## What the task requires:
Restate word for word the lines of the entries below, starting with the line that holds "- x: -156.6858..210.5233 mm" and ending with the line that holds "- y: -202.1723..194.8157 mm", and no others.

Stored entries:
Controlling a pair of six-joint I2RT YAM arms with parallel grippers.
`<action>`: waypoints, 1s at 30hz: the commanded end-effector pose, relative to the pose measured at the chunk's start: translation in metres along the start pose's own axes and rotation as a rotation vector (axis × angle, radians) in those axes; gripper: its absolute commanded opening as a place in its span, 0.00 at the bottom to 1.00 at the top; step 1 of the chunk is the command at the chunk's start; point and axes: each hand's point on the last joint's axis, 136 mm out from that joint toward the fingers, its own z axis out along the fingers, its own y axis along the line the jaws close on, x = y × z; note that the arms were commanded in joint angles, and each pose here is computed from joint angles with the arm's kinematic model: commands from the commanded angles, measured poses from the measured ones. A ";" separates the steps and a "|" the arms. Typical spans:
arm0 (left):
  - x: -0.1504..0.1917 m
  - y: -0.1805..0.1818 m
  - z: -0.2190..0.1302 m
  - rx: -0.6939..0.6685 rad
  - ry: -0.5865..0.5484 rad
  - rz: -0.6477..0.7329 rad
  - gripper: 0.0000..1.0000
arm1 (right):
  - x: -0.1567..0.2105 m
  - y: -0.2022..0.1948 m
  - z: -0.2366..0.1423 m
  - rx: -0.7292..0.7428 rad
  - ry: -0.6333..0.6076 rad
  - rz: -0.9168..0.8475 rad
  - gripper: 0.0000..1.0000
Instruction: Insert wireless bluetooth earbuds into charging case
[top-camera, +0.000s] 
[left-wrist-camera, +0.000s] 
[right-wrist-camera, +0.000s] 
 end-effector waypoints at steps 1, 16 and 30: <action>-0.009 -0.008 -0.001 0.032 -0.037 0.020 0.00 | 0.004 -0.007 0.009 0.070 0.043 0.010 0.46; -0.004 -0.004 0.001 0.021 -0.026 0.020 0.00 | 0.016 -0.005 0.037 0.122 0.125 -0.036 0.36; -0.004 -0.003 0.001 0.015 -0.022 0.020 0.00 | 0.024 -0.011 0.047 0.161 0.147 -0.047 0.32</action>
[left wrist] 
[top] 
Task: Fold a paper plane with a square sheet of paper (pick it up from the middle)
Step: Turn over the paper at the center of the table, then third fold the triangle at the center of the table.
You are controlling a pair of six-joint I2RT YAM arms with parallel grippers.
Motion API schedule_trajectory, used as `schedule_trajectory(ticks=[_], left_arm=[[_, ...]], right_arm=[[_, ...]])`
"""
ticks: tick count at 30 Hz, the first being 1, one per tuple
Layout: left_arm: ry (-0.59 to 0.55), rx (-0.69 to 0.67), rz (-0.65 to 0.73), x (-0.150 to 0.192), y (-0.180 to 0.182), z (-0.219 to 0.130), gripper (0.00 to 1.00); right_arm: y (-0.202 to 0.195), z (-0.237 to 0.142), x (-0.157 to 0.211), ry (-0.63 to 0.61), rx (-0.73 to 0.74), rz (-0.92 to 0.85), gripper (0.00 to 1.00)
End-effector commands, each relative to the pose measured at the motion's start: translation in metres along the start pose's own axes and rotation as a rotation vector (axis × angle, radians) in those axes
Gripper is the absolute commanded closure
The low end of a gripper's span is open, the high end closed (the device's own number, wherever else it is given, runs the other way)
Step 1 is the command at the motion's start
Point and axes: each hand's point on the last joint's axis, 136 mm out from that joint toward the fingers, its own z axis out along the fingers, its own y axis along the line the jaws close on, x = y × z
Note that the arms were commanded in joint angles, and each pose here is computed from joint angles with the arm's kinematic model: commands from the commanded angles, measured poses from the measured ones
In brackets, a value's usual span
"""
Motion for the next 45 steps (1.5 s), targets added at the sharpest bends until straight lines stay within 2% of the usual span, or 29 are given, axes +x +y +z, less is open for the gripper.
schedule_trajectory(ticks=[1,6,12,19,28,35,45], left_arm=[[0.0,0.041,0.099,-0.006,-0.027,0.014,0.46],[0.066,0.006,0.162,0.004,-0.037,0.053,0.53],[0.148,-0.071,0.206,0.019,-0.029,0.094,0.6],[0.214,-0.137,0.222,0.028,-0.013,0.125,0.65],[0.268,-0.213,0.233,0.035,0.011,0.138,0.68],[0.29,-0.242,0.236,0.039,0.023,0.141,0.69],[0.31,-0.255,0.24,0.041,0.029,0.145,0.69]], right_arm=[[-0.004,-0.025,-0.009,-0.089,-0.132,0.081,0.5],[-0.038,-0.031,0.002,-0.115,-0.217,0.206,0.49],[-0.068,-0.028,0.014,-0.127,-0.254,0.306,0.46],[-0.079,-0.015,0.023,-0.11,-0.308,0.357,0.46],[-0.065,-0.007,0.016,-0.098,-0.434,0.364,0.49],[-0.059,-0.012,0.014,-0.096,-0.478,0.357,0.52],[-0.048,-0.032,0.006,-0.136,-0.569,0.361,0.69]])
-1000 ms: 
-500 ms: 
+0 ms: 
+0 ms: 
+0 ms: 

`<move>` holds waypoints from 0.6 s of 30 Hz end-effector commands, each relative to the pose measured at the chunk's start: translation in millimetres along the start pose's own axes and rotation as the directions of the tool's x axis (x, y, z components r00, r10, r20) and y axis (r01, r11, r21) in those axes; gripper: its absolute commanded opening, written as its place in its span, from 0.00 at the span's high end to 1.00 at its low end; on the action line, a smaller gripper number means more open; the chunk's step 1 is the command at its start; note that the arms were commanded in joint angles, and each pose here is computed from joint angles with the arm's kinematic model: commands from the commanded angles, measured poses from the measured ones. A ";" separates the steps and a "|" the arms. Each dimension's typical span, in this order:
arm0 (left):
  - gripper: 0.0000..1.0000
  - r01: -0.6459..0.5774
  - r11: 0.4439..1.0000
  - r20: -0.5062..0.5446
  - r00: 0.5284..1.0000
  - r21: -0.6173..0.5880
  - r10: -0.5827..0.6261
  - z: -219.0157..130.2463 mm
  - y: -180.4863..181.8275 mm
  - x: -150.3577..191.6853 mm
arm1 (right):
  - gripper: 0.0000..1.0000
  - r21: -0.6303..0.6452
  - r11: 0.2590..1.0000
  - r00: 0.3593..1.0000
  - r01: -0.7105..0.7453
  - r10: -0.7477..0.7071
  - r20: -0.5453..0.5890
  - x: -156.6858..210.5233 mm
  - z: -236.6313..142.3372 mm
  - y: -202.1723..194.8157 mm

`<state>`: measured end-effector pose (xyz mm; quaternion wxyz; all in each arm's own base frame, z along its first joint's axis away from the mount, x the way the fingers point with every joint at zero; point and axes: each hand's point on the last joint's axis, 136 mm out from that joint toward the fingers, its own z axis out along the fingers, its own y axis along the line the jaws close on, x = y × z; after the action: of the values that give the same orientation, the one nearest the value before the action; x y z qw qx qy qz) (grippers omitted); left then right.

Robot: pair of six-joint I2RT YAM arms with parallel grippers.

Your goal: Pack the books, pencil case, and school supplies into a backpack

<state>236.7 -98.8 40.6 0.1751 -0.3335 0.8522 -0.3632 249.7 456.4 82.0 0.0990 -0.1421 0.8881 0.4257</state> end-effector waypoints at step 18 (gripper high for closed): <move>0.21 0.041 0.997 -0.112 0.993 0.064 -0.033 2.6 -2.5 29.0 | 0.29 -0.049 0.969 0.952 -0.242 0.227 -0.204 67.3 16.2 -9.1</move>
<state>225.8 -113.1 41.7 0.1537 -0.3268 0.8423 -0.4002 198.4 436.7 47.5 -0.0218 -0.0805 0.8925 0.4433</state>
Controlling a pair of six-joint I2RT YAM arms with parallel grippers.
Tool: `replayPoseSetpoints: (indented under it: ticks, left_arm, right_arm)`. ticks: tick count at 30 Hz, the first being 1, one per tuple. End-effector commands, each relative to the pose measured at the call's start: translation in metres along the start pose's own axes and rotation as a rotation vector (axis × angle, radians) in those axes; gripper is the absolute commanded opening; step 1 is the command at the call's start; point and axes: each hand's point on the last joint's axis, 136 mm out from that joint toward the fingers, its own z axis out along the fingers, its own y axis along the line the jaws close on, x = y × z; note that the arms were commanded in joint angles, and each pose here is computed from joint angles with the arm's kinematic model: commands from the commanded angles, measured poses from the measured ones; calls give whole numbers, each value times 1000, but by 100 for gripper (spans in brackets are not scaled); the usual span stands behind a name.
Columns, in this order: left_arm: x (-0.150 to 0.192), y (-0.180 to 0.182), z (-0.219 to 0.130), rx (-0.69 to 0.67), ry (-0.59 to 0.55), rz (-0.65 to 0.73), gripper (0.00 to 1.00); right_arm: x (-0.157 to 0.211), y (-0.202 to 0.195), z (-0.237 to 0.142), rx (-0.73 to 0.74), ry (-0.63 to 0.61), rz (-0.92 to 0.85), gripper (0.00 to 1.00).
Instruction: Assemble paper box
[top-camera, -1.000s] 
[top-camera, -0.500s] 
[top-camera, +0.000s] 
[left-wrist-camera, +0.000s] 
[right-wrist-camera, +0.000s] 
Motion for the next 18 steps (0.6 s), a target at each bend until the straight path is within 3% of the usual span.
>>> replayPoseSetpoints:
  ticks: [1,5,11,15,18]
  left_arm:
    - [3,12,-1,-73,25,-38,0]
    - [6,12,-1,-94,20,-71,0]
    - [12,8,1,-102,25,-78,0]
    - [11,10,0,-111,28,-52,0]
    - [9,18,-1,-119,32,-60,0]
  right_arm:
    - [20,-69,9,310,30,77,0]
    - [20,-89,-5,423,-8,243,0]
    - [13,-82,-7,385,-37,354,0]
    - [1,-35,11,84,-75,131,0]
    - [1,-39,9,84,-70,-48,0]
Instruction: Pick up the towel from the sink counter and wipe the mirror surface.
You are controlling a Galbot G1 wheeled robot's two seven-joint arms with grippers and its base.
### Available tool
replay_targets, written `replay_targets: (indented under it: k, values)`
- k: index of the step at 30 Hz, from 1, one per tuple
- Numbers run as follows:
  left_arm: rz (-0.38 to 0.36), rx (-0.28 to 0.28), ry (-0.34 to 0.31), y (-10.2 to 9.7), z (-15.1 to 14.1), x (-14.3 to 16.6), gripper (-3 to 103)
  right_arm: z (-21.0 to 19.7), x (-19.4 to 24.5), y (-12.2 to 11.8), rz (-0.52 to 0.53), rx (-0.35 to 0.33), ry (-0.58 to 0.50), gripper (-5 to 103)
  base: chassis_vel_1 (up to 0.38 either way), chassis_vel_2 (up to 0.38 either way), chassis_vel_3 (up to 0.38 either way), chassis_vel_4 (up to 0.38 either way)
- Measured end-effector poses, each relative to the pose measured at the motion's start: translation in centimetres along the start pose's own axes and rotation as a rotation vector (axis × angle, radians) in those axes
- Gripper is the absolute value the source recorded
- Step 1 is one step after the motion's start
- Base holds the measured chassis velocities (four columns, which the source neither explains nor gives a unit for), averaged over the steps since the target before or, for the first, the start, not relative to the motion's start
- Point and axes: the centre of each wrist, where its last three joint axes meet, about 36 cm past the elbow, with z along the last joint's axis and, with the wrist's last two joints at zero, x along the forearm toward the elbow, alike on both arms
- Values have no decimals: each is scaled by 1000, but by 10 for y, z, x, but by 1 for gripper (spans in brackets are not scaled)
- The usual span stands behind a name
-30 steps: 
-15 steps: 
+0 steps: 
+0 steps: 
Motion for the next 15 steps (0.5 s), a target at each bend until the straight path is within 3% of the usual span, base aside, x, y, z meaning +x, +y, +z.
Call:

## Answer:
  - x: -156.6858..210.5233 mm
  - z: -236.6313..142.3372 mm
  - y: -202.1723..194.8157 mm

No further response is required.